[Patient with severe congenital neutropenia associated with ELANE gene mutation: c.684C>G, p.Tyr228Ter].

Introduction: Severe congenital neutropenia type 1 (SCN1) is a rare inherited disorder caused by arrested granulocyte maturation, frequently associated with mutations in the ELANE gene, which encodes neutrophil elastase.

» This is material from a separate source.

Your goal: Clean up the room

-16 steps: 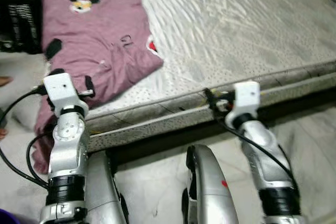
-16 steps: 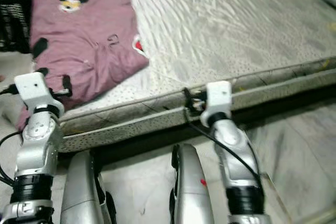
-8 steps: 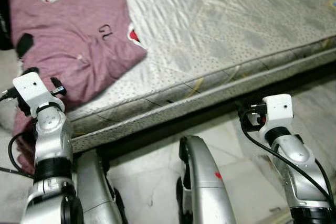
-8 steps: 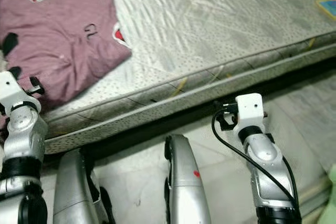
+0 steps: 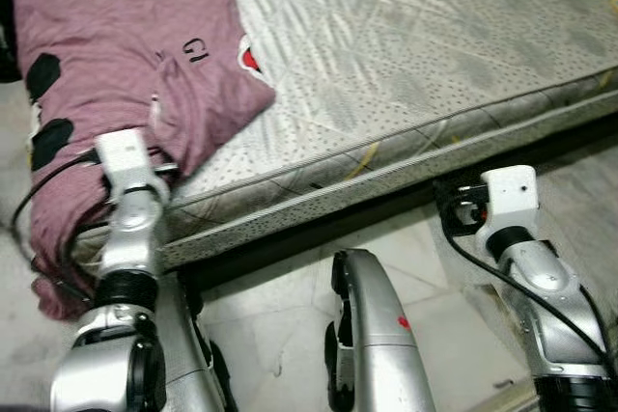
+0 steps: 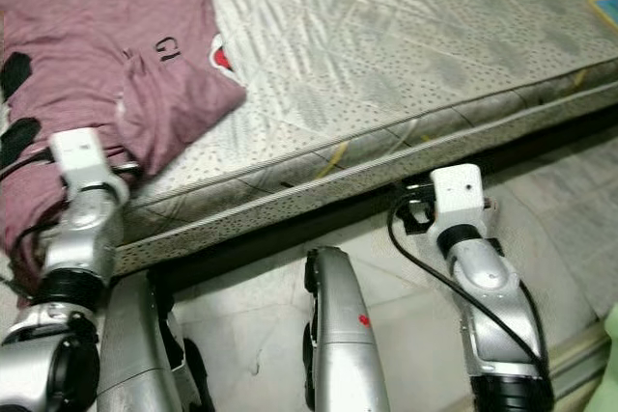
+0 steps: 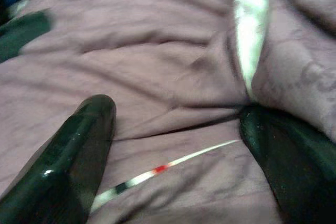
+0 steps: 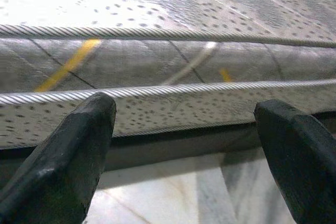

Case report: A 3-year-5-month-old female patient with a history of recurrent perianal infections and necrotizing fasciitis secondary to appendicitis complicated by septic shock. She required laparotomy, appendectomy, ileostomy, debridement, and vasoactive amine support. During her hospitalization, persistent severe neutropenia, lymphopenia, and eosinophilia were identified. Bone marrow aspirate showed arrested myeloid leukemia with an absence of neutrophils. Among the infectious isolates, the following were isolated: P. aeruginosa and Stenotrophomonas maltophilia, as well as rhinovirus/enterovirus. The neutrophil count remained persistently low (100-530/μL), responding to G-CSF (5 mcg/kg/dose). Genetic sequencing revealed a heterozygous missense mutation in ELANE (c.684C>G, p.Tyr228Ter).

Conclusion: The diagnosis of NCG1 was clinically supported by severe infections, persistent neutropenia, absence of mature granulocytes in the bone marrow, and genetic confirmation. This mutation generates a premature stop codon. Other relevant variants include GFI1, HAX1, VPS45, JAGN1, CSF3R, and WAS. NCG1 should be suspected in pediatric patients with recurrent severe infections and persistent neutropenia. Early identification and the use of G-CSF can improve clinical outcome and reduce infectious complications.